貸与権管理センター監事ちばてつや氏の貸与権についての無知

マンガ家のちばてつや氏が貸与権についてブログに書かれていました。

貸与権管理センター総会|ちばてつやのブログ『ぐずてつ日記』
http://ameblo.jp/chibatetsu/entry-10098522109.html

ちばてつや氏は貸与権管理センターの監事です。

有限責任中間法人 出版物貸与権管理センター
http://www.taiyoken.jp/

その貸与権管理センターの監事であるちばてつや氏が貸与権について次のように説明されています。

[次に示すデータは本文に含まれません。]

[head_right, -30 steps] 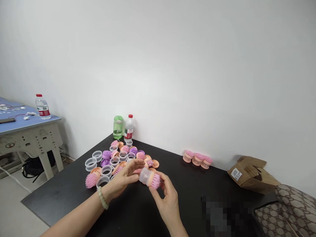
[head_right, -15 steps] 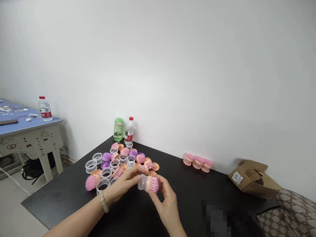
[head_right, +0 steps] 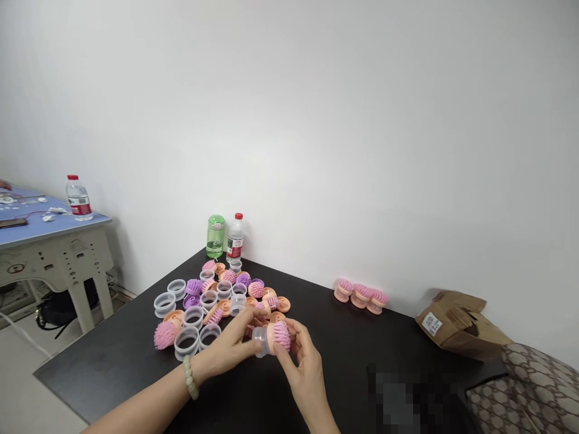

ああ、「貸与権」というのは、簡単に言うと本を貸す時の権利、そう、今、東京や大都市の町のあちこちにあるレンタルコミックやマンガ喫茶、図書館などで貸し借りされている書籍の著作権の事。現在はまだいろいろ問題があるので、センターを中心に、レンタル店、出版社、流通、それに、小説家、マンガ家、写真家などが話し合いをしている最中なんだよ。


(強調:引用者)

何度も指摘してきていますが、通常、マンガ喫茶では著作権法における「貸与」はなされていません、つまりマンガ喫茶には「貸与権」は及びません。
マンガ喫茶で行われているのは、その場でマンガを読ませる行為、閲覧であり、展示に過ぎません。
店内での貸出は「貸与」には該当しません。
そのことは、マンガ家はよく知っているはず。
最初、マンガ家達が書籍・雑誌への貸与権適用を要望した際には、貸与権マンガ喫茶を規制できると思っていた。しかし、貸与権ではマンガ喫茶を規制できないことに気付き、当時まだ店舗数が少なかったが、一部のレンタルCD・DVD店がはじめたコミックレンタルをターゲットに切り替えて、無理矢理法改正を迫ったという経緯がある。
そのため、書籍・雑誌への貸与権適用を盛り込んだ著作権法改正の審議の際には、レンタルCD・DVD店の団体が国会で意見を述べていますが、マンガ喫茶の団体は国会に呼ばれていません。
マンガ喫茶貸与権の適用対象とは関係ないから、国会の審議には呼ばれなかったのです。
繰り返しますが、その場でマンガを読ませるだけのマンガ喫茶には、貸与権は全く及びません。
そして、一般的な図書館においても、貸与権は及びません。
貸与権が及ぶ「貸与」は営利目的、もしくは有料の貸与に限られます。
営利を目的とせず、かつ、無料で行われる「貸与」には貸与権は及ばないのです。
通常、図書館と言った場合は、地方公共団体が設置・運営している公共図書館を念頭に置いている場合が大半だと思います。
そして、公共図書館で行われている貸出サービスは、営利を目的としない非営利のもので、かつ、無料で行われています。
従って、図書館で行われている貸出サービスには貸与権は及びません。


つまり、ちばてつや氏が貸与権の説明でマンガ喫茶と図書館をあげているのは、不適切です。

ちば氏はその後で、話し合いをしていると述べていますが、話し合いの当事者の中にマンガ喫茶と図書館が挙げられていません。
マンガ喫茶と図書館が加わっていないのは貸与権とは関係が無いからでしょう。


さらにその後で

ボクは少しボケているので詳しいことはわからないし、

と書かれていますが、詳しいことが分からないのなら貸与権管理センターの監事を勤めるべきではないし、分からないことに関して不用意な発言はしないでもらいたい。

私は2003年の後半から書籍・雑誌の貸与権の問題をウォッチングしつづけていますし、このブログでも何度も取り上げていますが、漫画界や出版界で貸与権について語る人で、貸与権についてきちんと理解している人は少ない。勘違いや思いこみで、貸与権について不正確なことを述べている人が大半です。
残念ながら、ちばてつや氏もその1人でした。